== What to work on ==
Count every line in the data below where "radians" occurs, then state that number and nothing more.

(Data extracted from a collection)
=== Begin Enclosure ===

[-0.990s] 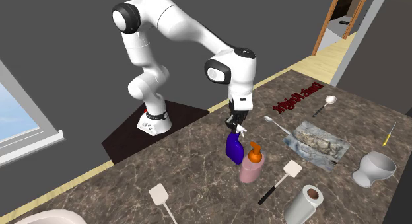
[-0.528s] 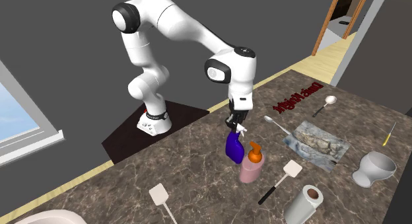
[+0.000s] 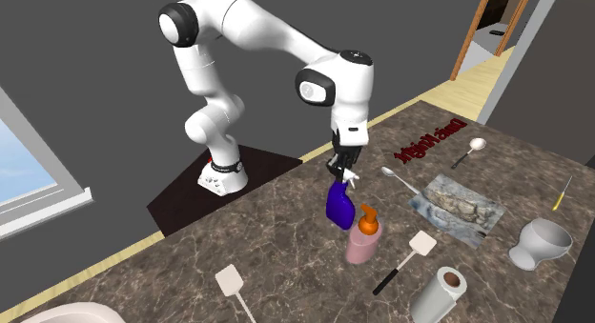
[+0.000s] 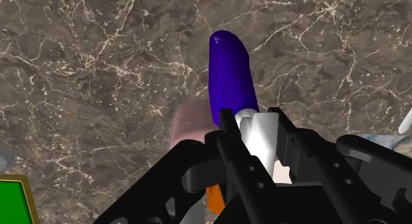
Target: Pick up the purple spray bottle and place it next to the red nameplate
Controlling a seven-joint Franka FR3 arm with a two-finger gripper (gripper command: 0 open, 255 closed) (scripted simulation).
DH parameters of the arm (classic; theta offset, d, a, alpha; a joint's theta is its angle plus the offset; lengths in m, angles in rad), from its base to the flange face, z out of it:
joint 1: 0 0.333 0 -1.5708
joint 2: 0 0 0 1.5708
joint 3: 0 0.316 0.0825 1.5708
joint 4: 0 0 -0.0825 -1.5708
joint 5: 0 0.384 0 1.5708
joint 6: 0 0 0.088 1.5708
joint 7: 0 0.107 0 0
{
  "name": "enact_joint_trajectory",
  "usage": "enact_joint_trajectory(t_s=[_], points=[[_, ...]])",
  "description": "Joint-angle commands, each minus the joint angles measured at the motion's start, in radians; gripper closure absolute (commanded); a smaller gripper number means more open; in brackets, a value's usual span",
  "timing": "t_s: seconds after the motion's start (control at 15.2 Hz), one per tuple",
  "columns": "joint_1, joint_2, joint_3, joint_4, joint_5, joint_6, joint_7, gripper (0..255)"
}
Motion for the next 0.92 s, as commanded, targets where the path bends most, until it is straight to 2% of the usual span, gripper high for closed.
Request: enact_joint_trajectory(t_s=[0.0, 0.86], points=[[0.000, -0.009, 0.001, 0.021, 0.000, -0.030, 0.001, 255], [0.001, -0.035, 0.003, 0.169, 0.000, -0.204, 0.000, 255]])
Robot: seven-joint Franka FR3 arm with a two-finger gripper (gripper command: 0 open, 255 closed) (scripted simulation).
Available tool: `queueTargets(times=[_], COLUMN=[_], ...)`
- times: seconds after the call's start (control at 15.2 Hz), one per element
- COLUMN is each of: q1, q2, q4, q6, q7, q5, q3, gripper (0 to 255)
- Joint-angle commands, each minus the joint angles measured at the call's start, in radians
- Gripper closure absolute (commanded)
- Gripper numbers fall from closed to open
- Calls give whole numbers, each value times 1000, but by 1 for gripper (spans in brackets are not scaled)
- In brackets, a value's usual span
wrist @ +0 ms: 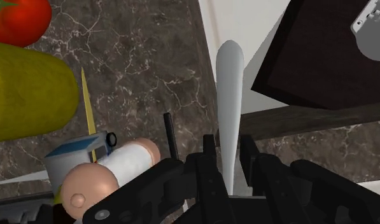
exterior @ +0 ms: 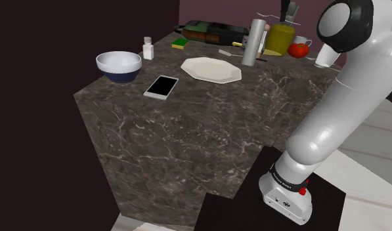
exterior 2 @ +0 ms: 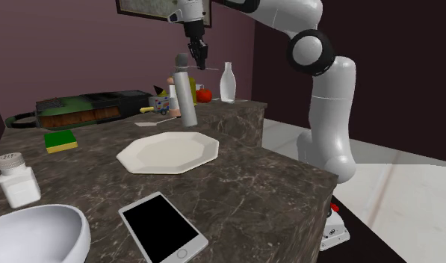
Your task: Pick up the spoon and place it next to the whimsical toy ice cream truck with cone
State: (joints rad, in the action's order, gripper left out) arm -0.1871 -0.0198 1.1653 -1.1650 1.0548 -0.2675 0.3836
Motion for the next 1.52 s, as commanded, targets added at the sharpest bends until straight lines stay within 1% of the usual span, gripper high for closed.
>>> queueTargets(times=[0.0,0.26,0.46,0.73,1.06,1.45], q1=[-40,-149,-120,-97,-81,-72], q2=[-62,-234,-169,-107,-50,-2], q4=[-66,-283,-146,-6,135,275], q6=[-7,24,-48,-126,-210,-301], q7=[67,189,157,123,87,52], q5=[26,114,85,60,38,20], q3=[36,91,81,72,63,56], gripper=[255,255,255,255,255,255])
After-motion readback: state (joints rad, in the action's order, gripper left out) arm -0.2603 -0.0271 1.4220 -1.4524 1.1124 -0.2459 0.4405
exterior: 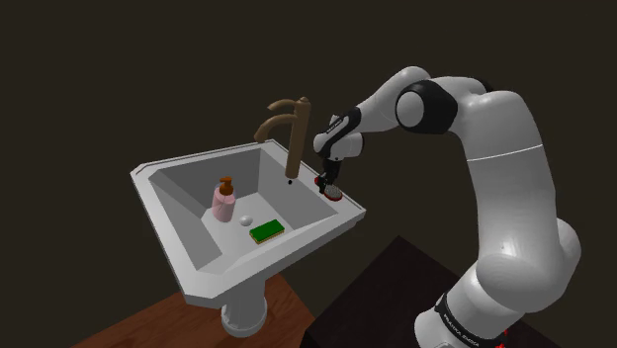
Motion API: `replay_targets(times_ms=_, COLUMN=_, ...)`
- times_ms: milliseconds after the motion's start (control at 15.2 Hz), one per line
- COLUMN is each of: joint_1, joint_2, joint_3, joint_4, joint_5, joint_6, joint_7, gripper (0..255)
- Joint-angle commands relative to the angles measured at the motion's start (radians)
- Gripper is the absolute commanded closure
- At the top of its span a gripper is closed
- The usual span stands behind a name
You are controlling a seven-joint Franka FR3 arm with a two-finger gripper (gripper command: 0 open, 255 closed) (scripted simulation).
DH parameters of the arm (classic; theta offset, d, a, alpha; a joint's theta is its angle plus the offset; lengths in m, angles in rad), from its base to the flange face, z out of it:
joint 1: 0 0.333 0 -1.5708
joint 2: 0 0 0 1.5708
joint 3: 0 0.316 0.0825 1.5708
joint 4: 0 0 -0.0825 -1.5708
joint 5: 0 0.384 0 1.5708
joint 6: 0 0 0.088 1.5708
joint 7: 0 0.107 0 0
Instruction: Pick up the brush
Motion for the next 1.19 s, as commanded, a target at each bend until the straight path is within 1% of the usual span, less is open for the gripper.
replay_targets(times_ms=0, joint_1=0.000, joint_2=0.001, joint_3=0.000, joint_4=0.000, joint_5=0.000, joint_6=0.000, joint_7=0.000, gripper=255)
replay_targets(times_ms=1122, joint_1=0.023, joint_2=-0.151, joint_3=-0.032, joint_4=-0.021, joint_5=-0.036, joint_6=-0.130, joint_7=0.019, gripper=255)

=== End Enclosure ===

== Answer to this task ==
3